Au signal, les légionnaires sont sortis de leurs trous, tous ensemble. Ils ont commencé à avancer, en ligne, pas à pas, comme si un tambour scandait leur marche, un gros tambour de bronze sur lequel cognait la mort, à grands coups, dans le ciel lourd et bas. Les oreilles n'entendaient pas le tambour, c'est dans le ventre qu'il résonnait. Les légionnaires avançaient toujours du même pas, sans se baisser, sans jamais ralentir ni presser leur marche. Les balles sifflaient, les obus de mortier les écrasaient. ils ne se retournaient même pas quand le copain tombait, les tripes hors du ventre ou la tête en bouillie. Leurs mitraillettes sous le bras, s'arrêtant pour lâcher posément une rafale, ils continuaient pas à pas, le visage vide. Il y avait beaucoup d'Allemands; c'étaient eux qui donnaient le ton. Les viets tiraient tant qu'ils pouvaient, comme des fous. Je m'imaginais à leur place, il faut toujours s'imaginer à la place des autres pour faire la guerre...bouffer ce qu'ils bouffent, baiser leurs femmes et lire leurs livres... C'était la mort qui s'avançait vers eux, la mort glacée qui habitait les grands Blancs désespérés aux cheveux de paille, aux grands corps solides et dorés. Le tambour de bronze sonnait de plus en plus fort dans les ventres. Les légionnaires arrivèrent jusqu'aux lignes, impassibles, toujours du même pas tranquille, lâchant leurs rafales, lançant avec une précision mécanique leurs grenades dans les trous.
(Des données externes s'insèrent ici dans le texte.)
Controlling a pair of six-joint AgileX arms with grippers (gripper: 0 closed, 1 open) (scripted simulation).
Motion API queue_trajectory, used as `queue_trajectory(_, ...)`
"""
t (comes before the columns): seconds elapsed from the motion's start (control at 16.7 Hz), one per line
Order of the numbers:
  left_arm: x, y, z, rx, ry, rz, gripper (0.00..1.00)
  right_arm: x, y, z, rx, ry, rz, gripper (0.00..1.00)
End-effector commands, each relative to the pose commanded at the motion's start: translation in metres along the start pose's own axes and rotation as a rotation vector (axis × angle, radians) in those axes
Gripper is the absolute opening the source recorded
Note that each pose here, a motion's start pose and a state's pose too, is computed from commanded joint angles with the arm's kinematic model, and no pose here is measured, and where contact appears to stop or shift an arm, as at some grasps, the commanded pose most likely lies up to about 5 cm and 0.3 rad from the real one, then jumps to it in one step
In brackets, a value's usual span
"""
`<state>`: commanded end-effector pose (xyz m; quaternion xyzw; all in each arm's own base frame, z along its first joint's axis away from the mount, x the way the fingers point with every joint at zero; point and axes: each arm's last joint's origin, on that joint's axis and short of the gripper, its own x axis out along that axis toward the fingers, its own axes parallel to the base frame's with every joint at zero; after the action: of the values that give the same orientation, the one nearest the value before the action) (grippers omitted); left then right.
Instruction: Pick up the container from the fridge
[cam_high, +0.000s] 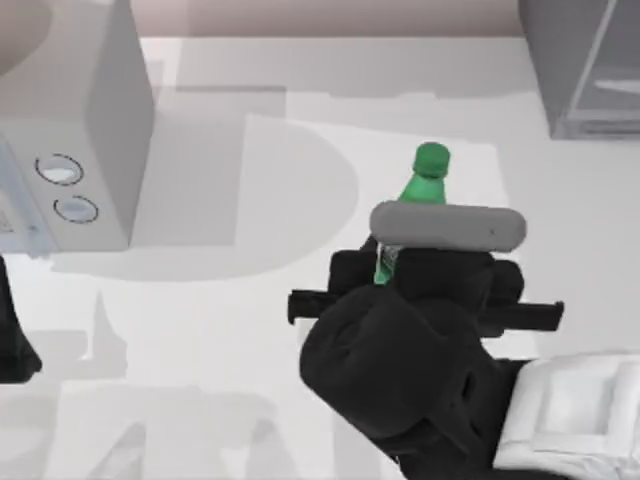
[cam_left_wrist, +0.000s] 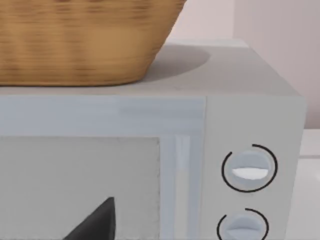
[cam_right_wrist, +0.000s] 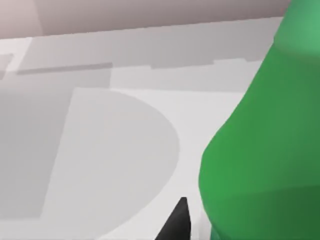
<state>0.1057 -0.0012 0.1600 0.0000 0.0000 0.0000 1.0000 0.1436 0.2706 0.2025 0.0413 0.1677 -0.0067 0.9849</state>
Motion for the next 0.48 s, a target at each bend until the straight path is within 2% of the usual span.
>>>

"Les Viets furent pris de panique; ils abandonnèrent leurs armes et voulurent s'enfuir, mais les autres les tiraient comme des lapins - sans haine, j'en suis certain et c'était pire que la haine... cette marche cadencée et inexorable. Les légionnaires ont mis plusieurs minutes avant de reprendre un visage humain, avant qu'un peu de sang revienne à leurs pommettes, avant que ce démon glacé les quitte. Alors quelques-uns se sont effondrés - ils n'avaient même pas senti qu'ils étaient blessés. C'était splendide cette attaque, bouleversant, mais ça ne me plaisait pas du tout. Un bataillon sur deux était resté sur le terrain. J'aurais fait le travail avec dix fois moins d'hommes.
"Pour rien au monde je n'aurai voulu commander ces légionnaires. Moi je veux des types qui espèrent, qui veulent gagner parce qu'ils sont les plus agiles, les mieux entraînés, les plus malins, et qu'ils tiennent à leur peau. Oui je veux des soldats qui aient peur et qui ne s'en foutent pas de vivre ou de mourir. Les délires collectifs, très peu pour moi. C'était peut-être ça, Verdun.
Mestreville baissa la tête, il essayait à travers ses souvenirs maquillés, transformés, d'ancien combattant perpétuel de se souvenir de ce qu'avait été Verdun.
Non, ce n'était même pas ça: une lourde masse humaine, engluée de boue, chargée comme des bourricots que l'on poussait en avant. Elle était tellement résignée, tellement fatiguée, à ce point abrutie qu'elle se laissait faire.